For stock market investors the long-term trend is surely also a warning sign. The credit inflation of the 2000s has barely managed to support price levels, so how can they possibly be maintained in an era of de-leveraging and tight credit?

Surely anybody can see that near zero rate interest rates cannot last forever. And if asset prices are only being held up by low interest rates what will happen when they go up? Asset prices have to come down. This is a selling opportunity for property and stocks, and a buying opportunity for gold and silver.

Posted on 03 February 2010 Categories: Banking & Finance, GCC Real Estate, Global Economics, Gold & Silver, Hedge Funds, Islamic Finance, US Dollar, US Stocks

no Comments posted by readers:

Comment by Joseph - 10 February 2010

Here in London the drug of low mortgage rates has brought the house buyers back out. In prime London we are back to peak 2007 levels, although I do admit that volumes of sales are down. I am beginning to admit defeat in my way of thinking in that the markets would push up interest rates in 2009, to bring about a correction. How wrong I was.

Now we are into 2010 and I still doubt that interest rates will rise. The forces at play are to large. This is all about maintaining asset price levels and to hell with the economy and its people. We are all Doomed as Mr Marc faber would say. The change is no longer about better regulation but democracy as we know it.

So for me now is not the time to sell, well not in London anyway. I am beginning to be swayed to an article in The Daily Telegraph by a certain Roger Bootle of Capital Econoimics. Interst rates will be kept artifically low for a 5 years. On that basis the housing market will not crash.

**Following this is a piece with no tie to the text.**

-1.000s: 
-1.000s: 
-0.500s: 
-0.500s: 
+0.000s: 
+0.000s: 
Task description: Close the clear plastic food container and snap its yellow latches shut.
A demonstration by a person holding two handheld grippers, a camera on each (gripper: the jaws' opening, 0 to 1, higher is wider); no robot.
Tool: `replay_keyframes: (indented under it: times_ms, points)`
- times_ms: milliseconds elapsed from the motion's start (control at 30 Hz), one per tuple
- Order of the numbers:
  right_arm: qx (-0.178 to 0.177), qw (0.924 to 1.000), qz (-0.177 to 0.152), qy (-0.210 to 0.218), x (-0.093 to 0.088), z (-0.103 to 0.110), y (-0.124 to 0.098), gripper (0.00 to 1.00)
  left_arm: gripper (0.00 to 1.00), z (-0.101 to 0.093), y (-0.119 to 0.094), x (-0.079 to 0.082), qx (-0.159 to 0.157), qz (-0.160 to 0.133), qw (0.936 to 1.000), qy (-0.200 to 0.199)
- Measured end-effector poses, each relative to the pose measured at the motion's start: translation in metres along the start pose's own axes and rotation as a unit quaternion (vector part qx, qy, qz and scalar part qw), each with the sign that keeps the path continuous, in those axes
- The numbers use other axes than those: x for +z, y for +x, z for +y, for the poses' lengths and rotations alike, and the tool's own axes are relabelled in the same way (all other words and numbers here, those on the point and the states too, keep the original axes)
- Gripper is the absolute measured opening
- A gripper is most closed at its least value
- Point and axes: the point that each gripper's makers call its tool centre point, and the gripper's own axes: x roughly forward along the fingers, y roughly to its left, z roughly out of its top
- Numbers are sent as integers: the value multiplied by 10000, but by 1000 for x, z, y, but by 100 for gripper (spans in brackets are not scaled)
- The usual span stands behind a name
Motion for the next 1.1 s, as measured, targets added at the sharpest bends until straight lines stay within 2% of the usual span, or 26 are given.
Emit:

Ed Note: Presumably you wrote this before Bernanke’s statement last night about raising rates. The whole point is that artificially low rates are very dangerous and cannot be kept low for long. Sell your house and rent if you really want to preserve your wealth! The increase in interest rates is essential and inevitable and markets will make it happen if Bernanke does not. The cost of any commodity cannot be kept down for long, and credit is just another commodity.